The biggest difference is, our regime lets "us" stay out of being in total dire straits like those other countries because they know that on our backs is the only way to remain dominant in the global marketplace. If we fall to 3rd world status and unemployment hits 70% and our economy fell 50%, they’d not be able to continue meddeling all over the world, and would lose they financal foot-hold. If the U.S.A "fell", they’d not have anyone to protect their companies, since that’s about all our government does these days.
Would you be willing to go to 70% unemployment to have a government that didn’t meddle in the world?
I am not denying the vileness of our government, I am pointing out that the corporate cartels that rule the world are international.
The United States is a pawn in a much larger game. Bush, Wolfowitz, and the rest of them are getting orders from elsewhere.
Robert #5. I think you may be onto something.
Robert #9, and Horkus #3.
The March 21st DemocracyNow! piece on Greg Palast’s recent BBC report explains what happened with Wolfowitz and Iraq’s oil. (The transcript’s a quick read. You can still watch the video as well.)
We can make a pretty good guess about what would have happened had Saddam tried to sell off Iraq’s oil, because that’s exactly what Wolfowitz wanted to do. Big Oil stopped him because the move would have weakened OPEC (Wolfowitz’ intent), and brought down oil prices/profits, which was of course not acceptable to the oil companies.
So it seems that George W. Bush didn’t decide to remove Wolfowitz from the Pentagon, Phill Caroll, former CEO of Shell did.
Caroll was brought in as an adviser by the Bush admin. before the invasion. He makes his position plain as day:
Another amazingly candid statement in Palast’s report came from Robert Ebel, CSIS State Department, formerly CIA:
Interesting that he didn’t even bother with the b.s. about WMD or the supposed threat Iraq posed to the U.S.
Mark Lloyd, I read that piece and I was fascinated.
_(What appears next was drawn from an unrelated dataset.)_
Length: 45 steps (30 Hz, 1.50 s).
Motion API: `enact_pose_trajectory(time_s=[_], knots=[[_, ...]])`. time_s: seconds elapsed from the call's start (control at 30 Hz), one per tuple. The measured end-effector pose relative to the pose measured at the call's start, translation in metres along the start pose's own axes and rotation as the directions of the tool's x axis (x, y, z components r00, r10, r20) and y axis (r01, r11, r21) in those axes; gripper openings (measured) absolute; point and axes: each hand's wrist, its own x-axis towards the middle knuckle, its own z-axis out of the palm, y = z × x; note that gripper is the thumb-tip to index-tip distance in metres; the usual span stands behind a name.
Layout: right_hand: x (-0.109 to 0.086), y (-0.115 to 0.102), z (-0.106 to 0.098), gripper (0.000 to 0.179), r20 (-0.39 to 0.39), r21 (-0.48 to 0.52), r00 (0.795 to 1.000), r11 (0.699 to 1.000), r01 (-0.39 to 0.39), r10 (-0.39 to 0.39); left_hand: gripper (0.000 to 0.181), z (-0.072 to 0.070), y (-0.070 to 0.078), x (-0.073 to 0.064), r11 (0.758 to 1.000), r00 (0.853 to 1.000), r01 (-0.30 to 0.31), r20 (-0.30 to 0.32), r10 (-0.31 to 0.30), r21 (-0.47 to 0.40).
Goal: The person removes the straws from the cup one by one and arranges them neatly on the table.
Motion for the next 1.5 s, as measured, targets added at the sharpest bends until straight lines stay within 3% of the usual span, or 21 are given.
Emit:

That’s why I think the PNAC/neocon crowd is out of the game now. I belive that the Wolfowitz position isn’t powerful. Just an empty frontman job.
I hope you’re right, but I think PNAC is just getting started.
This piece in Antiwar.com is interesting:
>The Teetering Empire
Here’s another: Bush, the Frightened Man
Instead, in my view, he is really a violent, hateful and cowardly man…
I’m certain that we need an Open Thread. Attention, surrogate Brads!!!!!
I believe there has only been one democracy in human historty, and that was ancient Greece.
Teresa –
That’s because they’d thought about governance philosophically and had come to logical rather than self-interested conclusions. Like our own founding fathers.
Ours is a republic, as you know, not a democracy.
And it is really interesting how the founders set it up. The didn’t want a democracy because they wanted to protect the rights of the minority. That’s why they set up the three branches as a system of checks and balances.
The judiciary was created to protect that minority. They always had a recourse that way, and an advocate for their rights.
They news media paid little attention to this guy until he took land from a bunch of white rich guys and gave it to poor black guys. He’s been a deteriorating politician for a long time. Had he not provided land reform (Which he only promised 10 years before he actually delivered it) even fraudulent elections wouldn’t have helped him. The real offense to the mainstream press is favoring poor people over rich. He warranted little attention until that happened.